(RECORDS TO USE Opens)

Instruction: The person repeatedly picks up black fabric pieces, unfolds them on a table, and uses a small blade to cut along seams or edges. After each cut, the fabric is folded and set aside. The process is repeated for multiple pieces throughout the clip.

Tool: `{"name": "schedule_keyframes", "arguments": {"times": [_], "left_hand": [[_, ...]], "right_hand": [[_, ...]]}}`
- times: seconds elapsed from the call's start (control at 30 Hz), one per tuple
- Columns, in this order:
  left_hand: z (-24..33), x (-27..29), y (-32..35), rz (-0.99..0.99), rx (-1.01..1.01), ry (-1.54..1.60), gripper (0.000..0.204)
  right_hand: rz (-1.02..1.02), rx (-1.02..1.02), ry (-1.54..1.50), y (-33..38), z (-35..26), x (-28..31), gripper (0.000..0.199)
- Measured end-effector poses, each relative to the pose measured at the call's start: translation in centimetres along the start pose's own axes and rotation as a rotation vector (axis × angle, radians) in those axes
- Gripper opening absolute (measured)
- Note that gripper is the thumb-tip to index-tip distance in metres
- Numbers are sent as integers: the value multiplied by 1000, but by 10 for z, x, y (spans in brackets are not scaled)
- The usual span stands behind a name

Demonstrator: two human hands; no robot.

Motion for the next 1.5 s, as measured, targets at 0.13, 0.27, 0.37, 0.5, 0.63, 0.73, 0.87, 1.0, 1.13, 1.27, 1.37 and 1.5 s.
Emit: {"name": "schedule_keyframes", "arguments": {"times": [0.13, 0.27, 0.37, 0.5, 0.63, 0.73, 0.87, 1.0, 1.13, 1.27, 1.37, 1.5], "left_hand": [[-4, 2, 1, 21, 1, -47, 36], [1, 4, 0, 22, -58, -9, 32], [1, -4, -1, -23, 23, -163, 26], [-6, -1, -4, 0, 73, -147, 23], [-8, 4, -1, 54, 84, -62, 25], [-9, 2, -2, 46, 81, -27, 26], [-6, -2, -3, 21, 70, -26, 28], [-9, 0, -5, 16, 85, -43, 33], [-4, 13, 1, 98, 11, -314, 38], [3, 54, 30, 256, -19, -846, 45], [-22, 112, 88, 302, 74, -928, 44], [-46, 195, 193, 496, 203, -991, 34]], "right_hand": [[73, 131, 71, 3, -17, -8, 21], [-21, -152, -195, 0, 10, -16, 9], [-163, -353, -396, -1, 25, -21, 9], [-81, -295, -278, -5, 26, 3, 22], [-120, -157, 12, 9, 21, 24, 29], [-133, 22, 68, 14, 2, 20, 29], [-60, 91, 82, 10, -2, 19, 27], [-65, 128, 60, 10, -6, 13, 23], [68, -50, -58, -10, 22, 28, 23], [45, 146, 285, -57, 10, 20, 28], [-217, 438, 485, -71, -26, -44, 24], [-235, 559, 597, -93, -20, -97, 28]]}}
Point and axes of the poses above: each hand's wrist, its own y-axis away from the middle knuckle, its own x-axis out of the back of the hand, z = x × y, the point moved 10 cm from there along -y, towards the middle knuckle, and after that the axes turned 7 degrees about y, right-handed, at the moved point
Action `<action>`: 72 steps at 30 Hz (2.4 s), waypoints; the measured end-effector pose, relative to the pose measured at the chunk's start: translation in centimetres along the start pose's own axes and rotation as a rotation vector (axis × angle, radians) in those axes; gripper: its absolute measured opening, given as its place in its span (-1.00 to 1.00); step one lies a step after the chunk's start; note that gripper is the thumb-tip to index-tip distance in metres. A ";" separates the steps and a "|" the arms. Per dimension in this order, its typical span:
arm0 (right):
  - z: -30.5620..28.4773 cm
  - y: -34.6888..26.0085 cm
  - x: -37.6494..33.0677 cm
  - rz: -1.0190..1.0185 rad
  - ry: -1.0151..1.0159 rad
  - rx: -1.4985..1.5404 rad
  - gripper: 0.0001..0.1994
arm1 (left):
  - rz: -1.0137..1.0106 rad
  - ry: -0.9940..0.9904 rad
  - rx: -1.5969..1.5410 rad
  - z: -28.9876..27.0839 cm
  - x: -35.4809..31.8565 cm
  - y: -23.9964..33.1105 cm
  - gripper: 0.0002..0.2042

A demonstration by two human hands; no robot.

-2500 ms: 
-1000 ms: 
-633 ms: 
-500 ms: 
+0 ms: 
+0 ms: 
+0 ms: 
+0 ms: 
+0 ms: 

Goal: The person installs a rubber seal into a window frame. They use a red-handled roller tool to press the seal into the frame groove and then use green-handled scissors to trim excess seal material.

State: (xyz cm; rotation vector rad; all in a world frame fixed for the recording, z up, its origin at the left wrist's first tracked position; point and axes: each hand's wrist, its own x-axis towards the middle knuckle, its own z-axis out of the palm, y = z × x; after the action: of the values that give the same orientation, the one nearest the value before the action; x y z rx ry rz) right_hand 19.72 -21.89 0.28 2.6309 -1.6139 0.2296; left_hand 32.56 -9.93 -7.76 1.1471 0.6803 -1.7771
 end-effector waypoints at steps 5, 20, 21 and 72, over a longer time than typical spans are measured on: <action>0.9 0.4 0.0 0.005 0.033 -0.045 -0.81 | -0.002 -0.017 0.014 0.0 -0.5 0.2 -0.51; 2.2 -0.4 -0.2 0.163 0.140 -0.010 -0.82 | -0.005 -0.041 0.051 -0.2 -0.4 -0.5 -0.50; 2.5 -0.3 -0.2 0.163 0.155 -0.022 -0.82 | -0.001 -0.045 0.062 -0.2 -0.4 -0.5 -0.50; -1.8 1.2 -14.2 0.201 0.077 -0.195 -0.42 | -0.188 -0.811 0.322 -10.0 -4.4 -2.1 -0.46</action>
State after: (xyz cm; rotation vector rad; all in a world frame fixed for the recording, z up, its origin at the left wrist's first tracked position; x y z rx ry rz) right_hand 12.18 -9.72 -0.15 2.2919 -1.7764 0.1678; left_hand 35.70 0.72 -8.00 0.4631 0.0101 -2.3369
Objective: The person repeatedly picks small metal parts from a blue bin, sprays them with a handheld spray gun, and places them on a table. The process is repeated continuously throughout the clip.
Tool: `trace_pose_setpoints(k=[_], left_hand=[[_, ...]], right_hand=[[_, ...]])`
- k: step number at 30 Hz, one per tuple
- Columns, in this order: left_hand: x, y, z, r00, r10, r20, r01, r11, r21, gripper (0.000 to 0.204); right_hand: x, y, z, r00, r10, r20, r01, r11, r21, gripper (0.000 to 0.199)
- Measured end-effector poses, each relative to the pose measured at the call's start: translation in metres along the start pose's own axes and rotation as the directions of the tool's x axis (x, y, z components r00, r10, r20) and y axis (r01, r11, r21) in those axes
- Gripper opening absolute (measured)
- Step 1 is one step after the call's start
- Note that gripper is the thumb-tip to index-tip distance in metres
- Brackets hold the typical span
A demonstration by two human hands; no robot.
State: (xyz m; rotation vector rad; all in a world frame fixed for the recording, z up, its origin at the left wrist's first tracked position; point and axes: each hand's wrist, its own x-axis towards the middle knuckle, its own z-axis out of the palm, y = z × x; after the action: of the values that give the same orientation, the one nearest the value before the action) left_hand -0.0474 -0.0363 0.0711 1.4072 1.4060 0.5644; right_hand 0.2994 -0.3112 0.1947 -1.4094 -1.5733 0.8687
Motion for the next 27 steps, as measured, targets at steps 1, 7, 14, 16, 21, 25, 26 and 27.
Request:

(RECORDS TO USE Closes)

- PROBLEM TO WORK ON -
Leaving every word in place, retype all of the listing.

- RESPONSE BELOW -
Instruction: The person repeatedly picks up black fabric pieces, unfolds them on a table, and uses a small blade to cut along seams or edges. After each cut, the fabric is folded and set aside. The process is repeated for multiple pieces throughout the clip.

Tool: `{"name": "schedule_keyframes", "arguments": {"times": [_], "left_hand": [[_, ...]], "right_hand": [[_, ...]]}}`
- times: seconds elapsed from the call's start (control at 30 Hz), one per tuple
- Columns, in this order:
  left_hand: z (-24..33), x (-27..29), y (-32..35), rz (-0.99..0.99), rx (-1.01..1.01), ry (-1.54..1.60), gripper (0.000..0.204)
  right_hand: rz (-1.02..1.02), rx (-1.02..1.02), ry (-1.54..1.50), y (-33..38), z (-35..26), x (-28..31), gripper (0.000..0.199)
- Measured end-effector poses, each relative to the pose measured at the call's start: translation in centimetres along the start pose's own axes and rotation as a rotation vector (axis × angle, radians) in those axes
- Gripper opening absolute (measured)
- Note that gripper is the thumb-tip to index-tip distance in metres
- Numbers are sent as integers: the value multiplied by 1000, but by 10 for z, x, y (spans in brackets are not scaled)
- The usual span stands behind a name

Demonstrator: two human hands; no robot.

Motion for the next 1.5 s, as measured, targets at 0.13, 0.27, 0.37, 0.5, 0.63, 0.73, 0.87, 1.0, 1.13, 1.27, 1.37 and 1.5 s.
Emit: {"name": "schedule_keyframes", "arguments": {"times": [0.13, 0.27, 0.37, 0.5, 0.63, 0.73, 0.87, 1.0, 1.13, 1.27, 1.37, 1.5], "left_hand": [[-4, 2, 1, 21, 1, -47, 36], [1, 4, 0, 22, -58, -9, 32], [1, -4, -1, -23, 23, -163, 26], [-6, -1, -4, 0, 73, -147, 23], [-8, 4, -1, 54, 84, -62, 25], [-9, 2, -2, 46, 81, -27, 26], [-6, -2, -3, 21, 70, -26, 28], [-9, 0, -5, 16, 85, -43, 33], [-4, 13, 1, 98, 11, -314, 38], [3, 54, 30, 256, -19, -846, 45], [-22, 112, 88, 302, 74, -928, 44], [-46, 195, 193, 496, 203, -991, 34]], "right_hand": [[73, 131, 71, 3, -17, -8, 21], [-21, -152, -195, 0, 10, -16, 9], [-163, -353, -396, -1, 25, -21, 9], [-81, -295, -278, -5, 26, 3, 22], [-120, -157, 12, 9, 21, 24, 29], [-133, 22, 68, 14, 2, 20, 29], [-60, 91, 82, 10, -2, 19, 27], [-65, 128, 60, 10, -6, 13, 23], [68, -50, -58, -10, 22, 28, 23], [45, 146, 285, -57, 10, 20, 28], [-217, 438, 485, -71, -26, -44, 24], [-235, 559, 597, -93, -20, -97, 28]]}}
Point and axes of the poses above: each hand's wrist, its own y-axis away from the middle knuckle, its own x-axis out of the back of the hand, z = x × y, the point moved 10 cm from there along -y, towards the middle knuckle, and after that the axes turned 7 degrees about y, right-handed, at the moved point
Action `<action>`: 72 steps at 30 Hz (2.4 s), waypoints; the measured end-effector pose, relative to the pose measured at the chunk's start: translation in centimetres along the start pose's own axes and rotation as a rotation vector (axis × angle, radians) in those axes; gripper: its absolute measured opening, given as its place in its span (-1.00 to 1.00); step one lies a step after the chunk's start; note that gripper is the thumb-tip to index-tip distance in metres. A ";" separates the steps and a "|" the arms. Per dimension in this order, its typical span:
arm0 (right):
  - z: -30.5620..28.4773 cm
  - y: -34.6888..26.0085 cm
  - x: -37.6494..33.0677 cm
  - rz: -1.0190..1.0185 rad
  - ry: -1.0151..1.0159 rad
  - rx: -1.4985..1.5404 rad
  - gripper: 0.0001..0.1994
arm1 (left):
  - rz: -1.0137..1.0106 rad
  - ry: -0.9940..0.9904 rad
  - rx: -1.5969..1.5410 rad
  - z: -28.9876..27.0839 cm
  - x: -35.4809..31.8565 cm
  - y: -23.9964..33.1105 cm
  - gripper: 0.0002..0.2042

A demonstration by two human hands; no robot.

-2500 ms: 
-1000 ms: 
-633 ms: 
-500 ms: 
+0 ms: 
+0 ms: 
+0 ms: 
+0 ms: 
+0 ms: 

Goal: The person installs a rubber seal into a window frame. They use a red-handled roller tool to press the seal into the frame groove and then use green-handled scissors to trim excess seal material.

State: (xyz cm; rotation vector rad; all in a world frame fixed for the recording, z up, its origin at the left wrist's first tracked position; point and axes: each hand's wrist, its own x-axis towards the middle knuckle, its own z-axis out of the palm, y = z × x; after the action: of the values that give the same orientation, the one nearest the value before the action; x y z rx ry rz) right_hand 19.72 -21.89 0.28 2.6309 -1.6139 0.2296; left_hand 32.56 -9.93 -7.76 1.1471 0.6803 -1.7771
 end-effector waypoints at steps 5, 20, 21 and 72, over a longer time than typical spans are measured on: <action>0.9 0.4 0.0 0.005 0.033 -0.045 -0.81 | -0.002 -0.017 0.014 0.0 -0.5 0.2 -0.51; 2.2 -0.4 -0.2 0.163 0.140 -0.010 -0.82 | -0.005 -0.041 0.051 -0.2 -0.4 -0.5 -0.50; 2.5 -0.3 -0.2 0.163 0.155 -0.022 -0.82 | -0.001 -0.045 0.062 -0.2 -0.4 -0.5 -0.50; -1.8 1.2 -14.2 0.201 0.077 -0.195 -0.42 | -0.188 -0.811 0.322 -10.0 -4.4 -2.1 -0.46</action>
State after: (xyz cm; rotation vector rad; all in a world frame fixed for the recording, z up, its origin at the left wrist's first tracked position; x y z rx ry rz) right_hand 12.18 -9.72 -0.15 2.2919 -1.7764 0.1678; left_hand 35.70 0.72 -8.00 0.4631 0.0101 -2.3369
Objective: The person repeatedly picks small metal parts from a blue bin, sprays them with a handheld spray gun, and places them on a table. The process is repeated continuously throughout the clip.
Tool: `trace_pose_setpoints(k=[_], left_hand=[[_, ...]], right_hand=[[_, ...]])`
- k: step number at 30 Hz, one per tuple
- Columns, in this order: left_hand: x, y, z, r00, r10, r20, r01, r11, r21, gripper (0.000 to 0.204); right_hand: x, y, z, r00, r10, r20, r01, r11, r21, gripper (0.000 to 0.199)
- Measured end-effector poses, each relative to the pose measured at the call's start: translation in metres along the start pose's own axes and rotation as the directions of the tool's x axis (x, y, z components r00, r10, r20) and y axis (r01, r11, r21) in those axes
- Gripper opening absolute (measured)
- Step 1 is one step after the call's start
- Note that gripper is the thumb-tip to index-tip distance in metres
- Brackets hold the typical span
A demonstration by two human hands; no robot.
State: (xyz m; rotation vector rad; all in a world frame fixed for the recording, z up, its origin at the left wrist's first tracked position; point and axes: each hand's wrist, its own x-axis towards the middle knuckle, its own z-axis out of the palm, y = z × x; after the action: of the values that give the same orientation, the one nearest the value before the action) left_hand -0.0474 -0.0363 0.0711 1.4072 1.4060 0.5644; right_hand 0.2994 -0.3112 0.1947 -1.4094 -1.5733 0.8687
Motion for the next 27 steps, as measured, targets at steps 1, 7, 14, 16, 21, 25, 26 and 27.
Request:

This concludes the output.